Records excerpted from a collection |
= = = =

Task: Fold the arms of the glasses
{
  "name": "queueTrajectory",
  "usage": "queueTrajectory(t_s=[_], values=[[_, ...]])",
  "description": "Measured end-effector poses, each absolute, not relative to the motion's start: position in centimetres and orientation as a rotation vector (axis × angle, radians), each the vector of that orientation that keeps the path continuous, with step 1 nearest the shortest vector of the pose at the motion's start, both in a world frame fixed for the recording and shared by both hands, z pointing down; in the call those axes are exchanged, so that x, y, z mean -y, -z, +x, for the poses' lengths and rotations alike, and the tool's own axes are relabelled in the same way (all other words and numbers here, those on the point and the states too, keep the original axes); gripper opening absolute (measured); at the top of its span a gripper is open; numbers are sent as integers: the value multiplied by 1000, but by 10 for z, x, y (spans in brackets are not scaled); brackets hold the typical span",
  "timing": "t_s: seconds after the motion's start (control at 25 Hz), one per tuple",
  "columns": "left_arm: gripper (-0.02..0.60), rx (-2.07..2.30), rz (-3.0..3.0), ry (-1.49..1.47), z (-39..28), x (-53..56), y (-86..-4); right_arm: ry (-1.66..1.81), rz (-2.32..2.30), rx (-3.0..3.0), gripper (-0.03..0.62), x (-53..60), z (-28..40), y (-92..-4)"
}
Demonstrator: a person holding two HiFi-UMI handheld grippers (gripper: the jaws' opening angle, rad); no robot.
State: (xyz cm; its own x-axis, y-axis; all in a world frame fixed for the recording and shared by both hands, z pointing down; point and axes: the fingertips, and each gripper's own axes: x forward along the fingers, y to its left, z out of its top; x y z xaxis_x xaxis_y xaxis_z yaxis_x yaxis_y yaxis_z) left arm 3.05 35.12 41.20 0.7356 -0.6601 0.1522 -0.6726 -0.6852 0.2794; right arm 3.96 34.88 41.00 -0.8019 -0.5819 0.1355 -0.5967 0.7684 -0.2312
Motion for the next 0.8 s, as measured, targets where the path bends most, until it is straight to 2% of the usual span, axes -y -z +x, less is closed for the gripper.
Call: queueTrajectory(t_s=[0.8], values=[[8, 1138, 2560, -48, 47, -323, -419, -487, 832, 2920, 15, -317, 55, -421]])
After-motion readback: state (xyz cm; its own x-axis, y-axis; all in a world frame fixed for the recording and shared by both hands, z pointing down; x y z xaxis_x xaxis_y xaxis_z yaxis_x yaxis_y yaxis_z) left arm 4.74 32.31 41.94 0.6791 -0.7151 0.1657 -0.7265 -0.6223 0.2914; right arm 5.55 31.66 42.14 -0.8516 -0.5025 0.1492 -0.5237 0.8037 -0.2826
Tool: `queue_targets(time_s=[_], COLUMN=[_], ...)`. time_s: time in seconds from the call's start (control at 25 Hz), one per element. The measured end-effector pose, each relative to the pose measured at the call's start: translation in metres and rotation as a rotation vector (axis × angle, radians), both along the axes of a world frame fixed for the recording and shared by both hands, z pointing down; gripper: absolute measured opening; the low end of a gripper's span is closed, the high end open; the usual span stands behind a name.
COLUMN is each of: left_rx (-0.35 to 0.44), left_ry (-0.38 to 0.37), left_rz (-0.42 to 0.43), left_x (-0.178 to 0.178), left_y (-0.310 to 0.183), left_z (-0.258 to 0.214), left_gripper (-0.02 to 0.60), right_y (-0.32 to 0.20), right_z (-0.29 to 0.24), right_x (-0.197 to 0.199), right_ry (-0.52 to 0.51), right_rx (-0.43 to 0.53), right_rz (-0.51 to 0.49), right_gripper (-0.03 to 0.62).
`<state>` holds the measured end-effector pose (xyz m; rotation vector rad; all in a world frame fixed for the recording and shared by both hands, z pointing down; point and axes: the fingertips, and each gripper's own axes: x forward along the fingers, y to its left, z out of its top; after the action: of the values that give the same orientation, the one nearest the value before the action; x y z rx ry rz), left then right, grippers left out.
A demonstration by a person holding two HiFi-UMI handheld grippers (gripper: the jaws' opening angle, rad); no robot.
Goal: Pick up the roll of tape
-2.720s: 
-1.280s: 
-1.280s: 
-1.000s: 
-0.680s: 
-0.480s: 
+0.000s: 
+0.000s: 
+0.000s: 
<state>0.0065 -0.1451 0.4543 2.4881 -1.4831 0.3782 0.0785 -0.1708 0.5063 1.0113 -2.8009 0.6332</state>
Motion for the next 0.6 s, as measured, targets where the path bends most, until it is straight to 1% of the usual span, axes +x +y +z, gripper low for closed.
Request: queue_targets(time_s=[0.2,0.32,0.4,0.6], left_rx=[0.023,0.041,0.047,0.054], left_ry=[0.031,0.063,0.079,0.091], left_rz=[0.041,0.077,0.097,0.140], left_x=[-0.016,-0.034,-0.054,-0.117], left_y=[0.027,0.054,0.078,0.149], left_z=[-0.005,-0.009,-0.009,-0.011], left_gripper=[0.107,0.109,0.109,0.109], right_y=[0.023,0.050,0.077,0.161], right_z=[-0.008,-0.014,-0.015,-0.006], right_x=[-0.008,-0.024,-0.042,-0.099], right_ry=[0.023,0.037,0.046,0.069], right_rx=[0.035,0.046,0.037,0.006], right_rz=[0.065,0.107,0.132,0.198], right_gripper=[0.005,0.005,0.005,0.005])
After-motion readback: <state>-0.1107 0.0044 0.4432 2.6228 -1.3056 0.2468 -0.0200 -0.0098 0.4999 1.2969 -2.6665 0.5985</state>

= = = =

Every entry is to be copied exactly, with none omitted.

TASK OUTPUT |
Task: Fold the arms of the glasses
{
  "name": "queueTrajectory",
  "usage": "queueTrajectory(t_s=[_], values=[[_, ...]])",
  "description": "Measured end-effector poses, each absolute, not relative to the motion's start: position in centimetres and orientation as a rotation vector (axis × angle, radians), each the vector of that orientation that keeps the path continuous, with step 1 nearest the shortest vector of the pose at the motion's start, both in a world frame fixed for the recording and shared by both hands, z pointing down; in the call those axes are exchanged, so that x, y, z mean -y, -z, +x, for the poses' lengths and rotations alike, and the tool's own axes are relabelled in the same way (all other words and numbers here, those on the point and the states too, keep the original axes); gripper opening absolute (measured); at the top of its span a gripper is open; numbers are sent as integers: the value multiplied by 1000, but by 10 for z, x, y (spans in brackets are not scaled); brackets hold the typical span",
  "timing": "t_s: seconds after the motion's start (control at 25 Hz), one per tuple",
  "columns": "left_arm: gripper (-0.02..0.60), rx (-2.07..2.30), rz (-3.0..3.0), ry (-1.49..1.47), z (-39..28), x (-53..56), y (-86..-4); right_arm: ry (-1.66..1.81), rz (-2.32..2.30), rx (-3.0..3.0), gripper (-0.03..0.62), x (-53..60), z (-28..40), y (-92..-4)"
}
Demonstrator: a person holding two HiFi-UMI handheld grippers (gripper: the jaws' opening angle, rad); no robot.
State: (xyz cm; its own x-axis, y-axis; all in a world frame fixed for the recording and shared by both hands, z pointing down; point and axes: the fingertips, and each gripper's own axes: x forward along the fingers, y to its left, z out of its top; x y z xaxis_x xaxis_y xaxis_z yaxis_x yaxis_y yaxis_z) left arm 3.05 35.12 41.20 0.7356 -0.6601 0.1522 -0.6726 -0.6852 0.2794; right arm 3.96 34.88 41.00 -0.8019 -0.5819 0.1355 -0.5967 0.7684 -0.2312
Motion for the next 0.8 s, as measured, targets where the path bends most, until it is straight to 2% of the usual span, axes -y -z +x, less is closed for the gripper.
Call: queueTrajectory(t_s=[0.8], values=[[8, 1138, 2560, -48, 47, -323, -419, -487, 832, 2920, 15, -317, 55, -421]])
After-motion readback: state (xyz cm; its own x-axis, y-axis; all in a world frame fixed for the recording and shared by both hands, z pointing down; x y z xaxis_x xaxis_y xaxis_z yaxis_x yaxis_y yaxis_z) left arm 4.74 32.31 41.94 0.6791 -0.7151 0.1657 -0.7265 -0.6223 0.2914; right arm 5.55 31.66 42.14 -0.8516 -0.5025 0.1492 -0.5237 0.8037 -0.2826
Tool: `queue_targets(time_s=[_], COLUMN=[_], ...)`. time_s: time in seconds from the call's start (control at 25 Hz), one per element. The measured end-effector pose, each relative to the pose measured at the call's start: translation in metres and rotation as a rotation vector (axis × angle, radians), both along the axes of a world frame fixed for the recording and shared by both hands, z pointing down; gripper: absolute measured opening; the low end of a gripper's span is closed, the high end open; the usual span stands behind a name.
COLUMN is each of: left_rx (-0.35 to 0.44), left_ry (-0.38 to 0.37), left_rz (-0.42 to 0.43), left_x (-0.178 to 0.178), left_y (-0.310 to 0.183), left_z (-0.258 to 0.214), left_gripper (-0.02 to 0.60), right_y (-0.32 to 0.20), right_z (-0.29 to 0.24), right_x (-0.197 to 0.199), right_ry (-0.52 to 0.51), right_rx (-0.43 to 0.53), right_rz (-0.51 to 0.49), right_gripper (-0.03 to 0.62).
`<state>` holds the measured end-effector pose (xyz m; rotation vector rad; all in a world frame fixed for the recording and shared by both hands, z pointing down; point and axes: the fingertips, and each gripper's own axes: x forward along the fingers, y to its left, z out of its top; after the action: of the values that give the same orientation, the one nearest the value before the action; x y z rx ry rz), left then right, grippers left out.
A demonstration by a person holding two HiFi-UMI handheld grippers (gripper: the jaws' opening angle, rad); no robot.
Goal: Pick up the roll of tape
-2.720s: 
-1.280s: 
-1.280s: 
-1.000s: 
-0.680s: 
-0.480s: 
+0.000s: 
+0.000s: 
+0.000s: 
<state>0.0065 -0.1451 0.4543 2.4881 -1.4831 0.3782 0.0785 -0.1708 0.5063 1.0113 -2.8009 0.6332</state>
Motion for the next 0.6 s, as measured, targets where the path bends most, until it is straight to 1% of the usual span, axes +x +y +z, gripper low for closed.
Request: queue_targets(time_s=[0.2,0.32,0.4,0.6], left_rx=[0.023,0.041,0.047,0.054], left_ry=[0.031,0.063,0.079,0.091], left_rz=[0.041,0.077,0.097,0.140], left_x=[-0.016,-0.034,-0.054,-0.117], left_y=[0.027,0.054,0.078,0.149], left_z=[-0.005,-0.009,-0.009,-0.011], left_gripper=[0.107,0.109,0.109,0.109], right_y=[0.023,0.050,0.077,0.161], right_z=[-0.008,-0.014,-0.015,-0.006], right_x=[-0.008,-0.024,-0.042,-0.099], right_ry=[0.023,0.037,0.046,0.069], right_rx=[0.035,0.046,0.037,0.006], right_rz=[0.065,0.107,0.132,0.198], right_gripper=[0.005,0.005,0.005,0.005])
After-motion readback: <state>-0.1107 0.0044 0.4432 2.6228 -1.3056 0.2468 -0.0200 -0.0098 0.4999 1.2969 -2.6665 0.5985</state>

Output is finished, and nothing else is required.